The Coalition's tech roadmap is a strategy based on an old and discredited argument | Tristan Edis

There are useful elements in recent policy announcements but what we really need is a clear financial incentive to deliver emission reductions

Stationed here in Victoria under Covid lockdown and working from home day after day it can begin to feel a bit like groundhog day.

But when the Morrison government unveiled its low-emission technology roadmap – outlining its plan for how technology, not taxes, will lower our climate change emissions – I never thought I’d be reliving the same day from 2006.

Back in January 2006 then prime minister John Howard and US president George W Bush launched what they labelled the Asia-Pacific Partnership on Clean Development and Climate.

Don’t remember it?

That’s understandable because it didn’t achieve much and seemed to be best defined by what it wasn’t. It wasn’t about setting clear, legally enforced targets for reducing emissions. Also it definitely wasn’t about putting any kind of price on carbon or some other mandate or financial incentive for businesses to deploy abatement technologies in the near term.

As part of the launch of this partnership the Howard government released economic analysis from a Dr Brian Fisher and also his long-time collaborator Anna Matysek, who were both employees at the time of a government agency called Abare. This report asserted that the Asia-Pacific Partnership could substantially reduce emissions.

How would it do this? Well, the authors warned that this shouldn’t be done through a carbon price or other policy measure that created demand to deploy low-emission technologies until “the necessary technologies to substantially reduce emissions actually exist”. Instead the government should focus its efforts on research and development of new technologies which would then deliver miraculous cost reductions such that they could be rolled out en masse some time in the future.

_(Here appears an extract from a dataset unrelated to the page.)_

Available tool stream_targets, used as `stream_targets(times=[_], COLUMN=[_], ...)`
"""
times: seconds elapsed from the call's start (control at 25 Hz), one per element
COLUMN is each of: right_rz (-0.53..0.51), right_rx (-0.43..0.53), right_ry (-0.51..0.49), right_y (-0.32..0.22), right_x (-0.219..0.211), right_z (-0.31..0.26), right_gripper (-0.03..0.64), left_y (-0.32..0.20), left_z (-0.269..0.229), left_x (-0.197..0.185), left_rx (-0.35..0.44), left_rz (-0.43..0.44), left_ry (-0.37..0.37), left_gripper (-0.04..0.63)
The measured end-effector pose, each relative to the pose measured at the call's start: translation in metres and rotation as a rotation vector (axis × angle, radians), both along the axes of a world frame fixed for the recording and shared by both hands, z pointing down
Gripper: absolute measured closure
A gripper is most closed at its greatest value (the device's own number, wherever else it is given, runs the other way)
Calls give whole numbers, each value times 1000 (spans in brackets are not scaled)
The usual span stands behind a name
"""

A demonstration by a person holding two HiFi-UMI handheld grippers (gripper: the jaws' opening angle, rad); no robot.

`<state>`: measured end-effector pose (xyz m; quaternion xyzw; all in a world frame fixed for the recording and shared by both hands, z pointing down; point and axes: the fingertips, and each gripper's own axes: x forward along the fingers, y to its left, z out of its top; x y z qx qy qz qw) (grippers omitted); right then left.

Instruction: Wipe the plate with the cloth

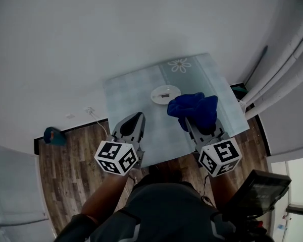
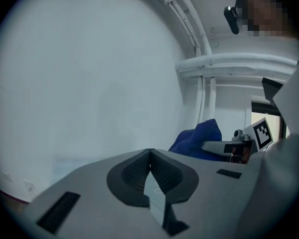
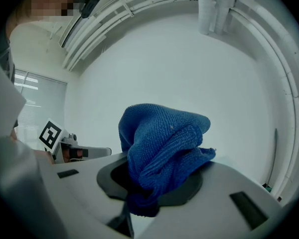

In Fisher and Matysek’s analysis they envisaged that growth of wind and solar would be pretty much inconsequential in the globe’s future energy supplies. Instead major breakthroughs would be achieved in capturing and storing emissions (often referred to by the acronym CCS) from coal and gas power plants. This would then lead to their widespread deployment from 2015 across Australia, the US and Japan and from 2020 for China, India and Korea. By 2050, these authors projected, CCS would have been fitted to 60% of coal-fired generation and 70% of gas generators.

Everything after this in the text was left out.